The letter situation of this case is a different matter. Through no fault of their own, and while diligently investigating the case, a heretofore unknown letter was belatedly discovered. The letter, a facial assertion demonstrating actual innocence, is potentially very important to a fair adjudication of any petition, federal or state. Determining whether the letter can be a good faith focal point of a claim, or simply another disappointing (for petitioner) dead end, will take investigation. And, due to the spread out locale of the investigation, and the multiple sources of contact, it is not reasonably possible to complete this investigation in the two months of the limitations period remaining at this time.
The undersigned emphasizes that "investigation" does not mean that one has to have the claim fully proven in order to state it. Once a petitioner can state a claim in good faith, the McFarland*fn2 investigation should give way to the procedures utilized in state court on exhaustion to fully develop the claim. It is not McFarland's purpose for the federal courts to present a fully developed claim for state court adjudication; such a development would turn federal habeas corpus on its head as federal courts should be adjudicating facts fully developed in state petitions whenever possible. See Calderon v. USDC (Nicolaus), 98 F.3d 1102, 1106 (9th Cir. 1996).

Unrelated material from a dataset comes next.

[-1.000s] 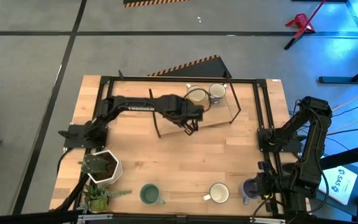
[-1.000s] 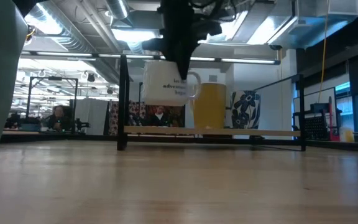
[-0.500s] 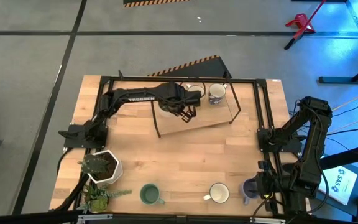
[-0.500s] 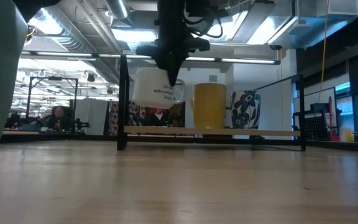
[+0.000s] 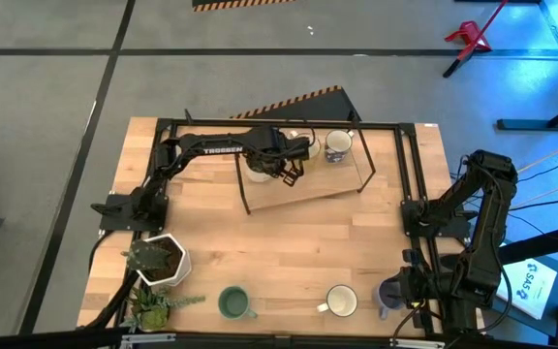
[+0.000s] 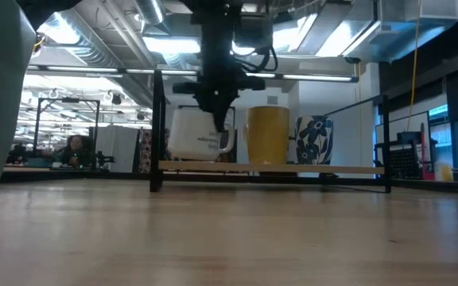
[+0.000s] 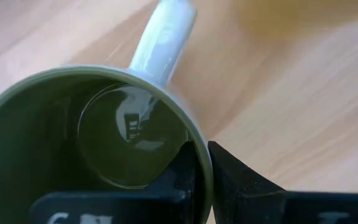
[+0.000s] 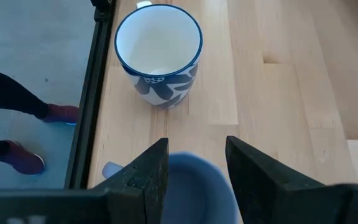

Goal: Place coffee mugs
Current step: Put the white mug on the shelf

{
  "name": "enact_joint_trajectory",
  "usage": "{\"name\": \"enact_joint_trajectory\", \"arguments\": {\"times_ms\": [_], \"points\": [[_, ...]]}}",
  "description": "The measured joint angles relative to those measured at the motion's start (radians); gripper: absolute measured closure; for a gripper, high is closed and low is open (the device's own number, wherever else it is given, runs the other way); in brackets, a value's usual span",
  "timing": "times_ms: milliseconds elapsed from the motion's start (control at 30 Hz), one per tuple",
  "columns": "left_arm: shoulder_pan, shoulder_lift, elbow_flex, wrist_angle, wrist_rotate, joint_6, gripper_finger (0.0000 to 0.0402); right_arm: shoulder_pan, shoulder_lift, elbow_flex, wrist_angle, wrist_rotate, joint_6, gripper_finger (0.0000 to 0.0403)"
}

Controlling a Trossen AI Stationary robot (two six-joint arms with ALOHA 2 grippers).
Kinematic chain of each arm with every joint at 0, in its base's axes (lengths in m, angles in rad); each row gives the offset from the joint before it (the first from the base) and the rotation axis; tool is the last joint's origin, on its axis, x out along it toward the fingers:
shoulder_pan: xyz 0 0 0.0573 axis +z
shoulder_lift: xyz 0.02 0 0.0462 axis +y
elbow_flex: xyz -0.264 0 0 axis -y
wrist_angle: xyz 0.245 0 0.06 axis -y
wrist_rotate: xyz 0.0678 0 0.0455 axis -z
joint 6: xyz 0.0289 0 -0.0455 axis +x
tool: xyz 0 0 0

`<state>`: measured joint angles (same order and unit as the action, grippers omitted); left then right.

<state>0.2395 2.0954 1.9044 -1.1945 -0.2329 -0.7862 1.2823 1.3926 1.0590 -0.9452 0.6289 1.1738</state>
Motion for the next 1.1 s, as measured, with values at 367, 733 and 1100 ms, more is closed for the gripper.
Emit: {"name": "enact_joint_trajectory", "arguments": {"times_ms": [367, 733, 1100], "points": [[0.045, -0.03, -0.007, 0.025, 0.007, 0.025, 0.0385, 0.0, 0.001, 0.0, -0.014, 0.001, 0.006, 0.0253], [0.046, -0.046, -0.112, 0.07, 0.052, 0.032, 0.0385, 0.0, 0.001, 0.0, -0.043, 0.009, 0.038, 0.0253], [0.043, -0.094, -0.159, 0.108, -0.015, 0.021, 0.0347, 0.0, 0.001, 0.0, -0.048, 0.017, 0.038, 0.0253]]}}
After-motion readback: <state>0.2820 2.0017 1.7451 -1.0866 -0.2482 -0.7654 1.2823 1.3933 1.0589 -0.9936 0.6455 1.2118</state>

Respondent argues that no tolling of the present period is necessary in that § 2244(d)(1)(D) provides that the AEDPA one year limitations period does not even start until the factual predicate of the claim could have been known in the exercise of due diligence. Having that year not even commence until February 2011, according to respondent, should give plenty of time. However, upon examination, the superficially appealing argument fails. First, it is not possible to know whether investigation of the letter will lead to a new claim, or will simply be important evidence, or not, for a claim already known. If the latter, the letter will not stand as a basis itself (probably) to invoke § 2244 (d)(1)(D). Secondly, there is no efficiency in mandating that the bulk of the federal petition be presently set forth, leaving an unstated string of potential claims that may, or may not, be added later. If one is going back to state court for a second exhaustion, which may well be the case as federal capital case counsel always manage to find new claims, this is inefficient enough. Respondent's idea would necessitate a third trip back to state court when the letter was finally sufficiently developed to be made the basis of an actual innocence claim.
For all of the above reasons, petitioner's motion to equitably toll the AEDPA limitations period (docket # 13) is granted on the basis of the newly discovered letter. The undersigned finds that an extension of 60 days should be sufficient to perform a good faith investigation. However, not only must the petition be filed no later than July 11, 2011, any motion/stipulation to stay the federal petition pending exhaustion must be filed by that time as well.